A Localization of CMCs between the horseshoe-shaped ridge of cells and the core of the EBs at day 9. Immunofluorescence staining of CMCs with MHC-alpha antibodies. Fluorescence image was overlaid onto the bright-field image. Dashed line demarcates the horseshoe-shaped ridge; the axis is indicated by a white line. B Schematic drawing of the EB composed of a dense center surrounded by a horseshoe-shaped dense ridge of cells. Distribution of the first rhythmically contracting CMCs in EBs is shown in the area highlighted in green, the black circle indicates the rim of the EB, blue lines demarcate the quadrants where the first contracting CMCs were located. Percentages of EBs wherein a single cluster of CMCs first started to contract are indicated. Total number of EBs monitored in 3 experiments was 373. C Area where first CMCs were located in EBs. False colors on top of a phase-contrast image of a typical EB at day 7.8: green shows the ‘gap-like’ area between the dense center of the EBs and the horseshoe-shaped ridge of cells, purple indicates the place where the majority of the first CMCs become visible. D Double-immunofluorescence staining of developing CMCs with Desmin (green) and Connexin 43 (red) antibodies. Note Connexin 43-positive and Desmin-negative epithelial cells at the lower right area of the image. E Double-immunofluores-cence staining of developing CMCs with Ki67 (red) and cardiac Troponin T (cTnT) antibodies (green). F Immunofluorescence staining of more mature CMCs with cTnT antibodies. G Ring-like network composed of rhythmically and synchronously contracting CMCs at day 12. Contracting cells are highlighted in green. Bright-field image. Bars: 100 μm (A, C, G), 20 μm (D, E), 40 μm (F).

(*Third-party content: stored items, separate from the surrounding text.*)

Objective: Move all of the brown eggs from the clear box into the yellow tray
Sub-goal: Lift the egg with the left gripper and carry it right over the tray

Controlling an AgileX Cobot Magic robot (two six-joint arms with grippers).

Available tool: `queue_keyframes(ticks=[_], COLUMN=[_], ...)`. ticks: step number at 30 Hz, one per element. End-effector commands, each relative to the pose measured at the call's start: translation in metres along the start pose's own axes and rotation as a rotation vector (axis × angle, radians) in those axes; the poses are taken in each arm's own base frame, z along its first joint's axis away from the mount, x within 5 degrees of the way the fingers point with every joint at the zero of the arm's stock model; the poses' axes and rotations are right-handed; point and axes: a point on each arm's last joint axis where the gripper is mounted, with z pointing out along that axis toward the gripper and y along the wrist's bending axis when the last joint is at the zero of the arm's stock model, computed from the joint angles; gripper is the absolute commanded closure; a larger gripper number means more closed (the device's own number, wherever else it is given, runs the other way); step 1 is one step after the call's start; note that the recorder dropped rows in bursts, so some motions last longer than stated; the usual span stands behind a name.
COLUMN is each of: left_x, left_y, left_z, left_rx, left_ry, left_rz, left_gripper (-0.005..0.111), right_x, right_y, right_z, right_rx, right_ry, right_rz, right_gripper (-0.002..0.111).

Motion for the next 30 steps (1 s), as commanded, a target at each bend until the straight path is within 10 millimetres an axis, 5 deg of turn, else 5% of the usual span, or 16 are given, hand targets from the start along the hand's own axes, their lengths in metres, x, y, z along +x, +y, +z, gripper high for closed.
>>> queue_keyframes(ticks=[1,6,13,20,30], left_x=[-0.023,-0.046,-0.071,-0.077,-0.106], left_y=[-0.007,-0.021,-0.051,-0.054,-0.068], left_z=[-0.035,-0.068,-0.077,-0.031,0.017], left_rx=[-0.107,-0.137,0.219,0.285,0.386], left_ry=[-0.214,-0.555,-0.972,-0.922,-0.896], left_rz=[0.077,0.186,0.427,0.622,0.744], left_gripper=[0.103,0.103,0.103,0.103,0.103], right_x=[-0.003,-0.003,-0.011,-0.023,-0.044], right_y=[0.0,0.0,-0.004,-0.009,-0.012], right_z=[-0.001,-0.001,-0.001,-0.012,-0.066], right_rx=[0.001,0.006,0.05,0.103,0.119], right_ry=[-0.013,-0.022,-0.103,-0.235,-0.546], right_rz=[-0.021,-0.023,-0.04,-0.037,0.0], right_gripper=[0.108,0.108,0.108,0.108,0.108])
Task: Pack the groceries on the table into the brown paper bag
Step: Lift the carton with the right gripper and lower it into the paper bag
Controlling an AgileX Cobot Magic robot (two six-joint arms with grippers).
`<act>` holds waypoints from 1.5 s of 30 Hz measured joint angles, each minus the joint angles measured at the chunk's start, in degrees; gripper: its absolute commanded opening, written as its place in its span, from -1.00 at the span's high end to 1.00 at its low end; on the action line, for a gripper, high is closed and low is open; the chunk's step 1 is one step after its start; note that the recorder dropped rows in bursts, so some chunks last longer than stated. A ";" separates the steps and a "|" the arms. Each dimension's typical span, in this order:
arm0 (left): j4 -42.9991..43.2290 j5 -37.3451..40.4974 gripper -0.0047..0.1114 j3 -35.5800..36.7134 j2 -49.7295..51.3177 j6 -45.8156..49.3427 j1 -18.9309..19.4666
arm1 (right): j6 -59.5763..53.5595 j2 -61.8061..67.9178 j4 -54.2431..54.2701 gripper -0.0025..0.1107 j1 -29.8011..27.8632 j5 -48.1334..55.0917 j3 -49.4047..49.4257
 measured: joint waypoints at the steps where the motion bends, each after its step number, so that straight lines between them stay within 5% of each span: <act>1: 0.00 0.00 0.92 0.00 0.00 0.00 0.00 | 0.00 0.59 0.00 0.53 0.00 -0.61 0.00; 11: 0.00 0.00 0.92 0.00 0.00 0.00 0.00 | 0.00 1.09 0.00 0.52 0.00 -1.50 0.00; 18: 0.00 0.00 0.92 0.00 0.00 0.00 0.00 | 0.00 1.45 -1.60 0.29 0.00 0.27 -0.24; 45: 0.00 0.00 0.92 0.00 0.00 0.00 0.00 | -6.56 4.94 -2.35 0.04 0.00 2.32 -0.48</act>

Fig. 5. Inhibition of Nodal-ALK4 signaling causes cell death in the area between the dense center and the horseshoe-shaped ridge in EBs.

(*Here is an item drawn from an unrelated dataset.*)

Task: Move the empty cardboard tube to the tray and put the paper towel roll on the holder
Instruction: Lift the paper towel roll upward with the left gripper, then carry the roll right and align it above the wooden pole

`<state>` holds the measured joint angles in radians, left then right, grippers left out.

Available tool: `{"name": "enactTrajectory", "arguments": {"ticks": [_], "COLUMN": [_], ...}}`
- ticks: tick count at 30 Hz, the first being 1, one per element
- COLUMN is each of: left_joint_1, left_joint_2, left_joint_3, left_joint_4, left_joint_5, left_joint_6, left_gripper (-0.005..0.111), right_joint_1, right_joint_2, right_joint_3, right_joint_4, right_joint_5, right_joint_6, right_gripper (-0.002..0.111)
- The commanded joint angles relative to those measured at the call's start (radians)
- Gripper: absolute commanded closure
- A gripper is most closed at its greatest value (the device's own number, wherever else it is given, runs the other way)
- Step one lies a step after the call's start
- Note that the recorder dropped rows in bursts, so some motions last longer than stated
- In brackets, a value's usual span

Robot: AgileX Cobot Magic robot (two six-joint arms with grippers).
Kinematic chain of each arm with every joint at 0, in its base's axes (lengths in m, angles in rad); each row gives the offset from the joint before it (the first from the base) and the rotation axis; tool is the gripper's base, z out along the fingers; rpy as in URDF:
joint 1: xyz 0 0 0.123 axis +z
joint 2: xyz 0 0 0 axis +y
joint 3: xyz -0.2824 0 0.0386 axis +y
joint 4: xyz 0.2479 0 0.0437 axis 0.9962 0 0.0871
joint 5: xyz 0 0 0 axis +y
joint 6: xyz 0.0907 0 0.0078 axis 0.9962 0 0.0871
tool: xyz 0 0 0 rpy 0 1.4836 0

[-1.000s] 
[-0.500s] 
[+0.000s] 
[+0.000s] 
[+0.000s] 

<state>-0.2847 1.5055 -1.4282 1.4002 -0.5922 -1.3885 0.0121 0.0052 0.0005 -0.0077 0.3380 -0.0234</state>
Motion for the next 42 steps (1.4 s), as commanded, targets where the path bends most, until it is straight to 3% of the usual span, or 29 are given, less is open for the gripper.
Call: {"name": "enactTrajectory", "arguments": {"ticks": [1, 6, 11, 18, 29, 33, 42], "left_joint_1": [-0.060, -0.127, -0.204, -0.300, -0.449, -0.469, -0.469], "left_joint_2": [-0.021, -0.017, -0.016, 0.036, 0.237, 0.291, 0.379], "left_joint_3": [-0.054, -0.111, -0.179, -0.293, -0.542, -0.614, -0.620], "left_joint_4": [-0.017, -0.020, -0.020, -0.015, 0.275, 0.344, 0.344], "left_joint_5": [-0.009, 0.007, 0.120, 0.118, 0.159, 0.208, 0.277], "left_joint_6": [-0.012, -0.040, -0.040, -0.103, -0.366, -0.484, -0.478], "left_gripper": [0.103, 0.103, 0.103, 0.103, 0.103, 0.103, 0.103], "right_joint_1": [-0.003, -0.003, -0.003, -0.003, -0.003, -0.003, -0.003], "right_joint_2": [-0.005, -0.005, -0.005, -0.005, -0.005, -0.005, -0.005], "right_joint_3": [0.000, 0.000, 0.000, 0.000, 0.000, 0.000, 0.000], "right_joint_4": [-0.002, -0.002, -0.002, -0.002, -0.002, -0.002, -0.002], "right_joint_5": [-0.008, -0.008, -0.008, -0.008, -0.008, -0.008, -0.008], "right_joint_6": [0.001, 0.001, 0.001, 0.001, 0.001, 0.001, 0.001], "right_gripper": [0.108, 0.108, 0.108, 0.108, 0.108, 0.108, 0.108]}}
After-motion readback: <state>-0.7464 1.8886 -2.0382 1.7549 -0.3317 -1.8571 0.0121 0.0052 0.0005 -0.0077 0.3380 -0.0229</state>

A Day-7 EB cultured in the presence of 3.8 μmol/l SB421542 from day 3 to day 7. Dark-field image overlaid with red fluorescent image of propidium iodide-stained nuclei of dead cells. Dashed lines in A (green) and B (purple) demarcate area where mesoderm forms. B Day-11 EB cultured in the presence of 3.8 μmol/l SB421542 from day 3 to day 11. Note dark ring of dead cells in the presence of SB431542. Phase-contrast images. C Fluorescence image of propidium iodide staining of dead cells in areas indicated by rectangles in B. D Onset of cardiomyogenesis in EBs treated with SB431542. E Cardiomyogenesis in EBs in the presence of 3.8 μmol/l SB431542 in wild-type and des^ect EBs, respectively. Note increased percentage of EBs surviving SB431542 treatment in the presence of ectopically expressed Desmin. Same volume of DMSO was added to all controls as used to administer SB431542. F Cardiomyogenesis in des^–/– and in des^ect EBs in the presence of 58 nmol/l recombinant Nodal. Data are from 2 experiments (error bars, standard deviation). p < 0.05. Number of EBs checked per experiment: 180. Bars: 200 μm (A), 100 μm (B), 50 μm (C).

Fig. 6. Ectopic expression of the early muscle-specific protein Desmin disturbs morphogenesis in EBs.

A Semiquantitative RT-PCR analysis of mRNAs isolated from developing EBs at times indicated. GAPDH was loading control. Alpha fetoprotein (AFP) was used as control to monitor differentiation of endoderm. B Typical morphology of wild-type (des^+/+) and des^+/+ des^ect EBs at days 6–7. C des^+/+des^ect EBs at days 8–9. D Development of asymmetric centers in EBs (▲), horseshoe-shaped ridges surrounding the centers (●), and rhythmically contracting CMCs (◼) in wild-type (red lines; n = 788) and des^+/+ des^ect (blue lines; n = 706) EBs. Standard deviation was always less than 15% and is omitted for clarity reasons. E An aggregate of somatic stem cells isolated from murine hearts at day 13 after aggregation. B Phase-contrast images. C, E Dark-field pictures composed of several images. Areas with rhythmically contracting CMCs are highlighted in green. Bars: 200 μm (B), 100 μm (C), 1 mm (E).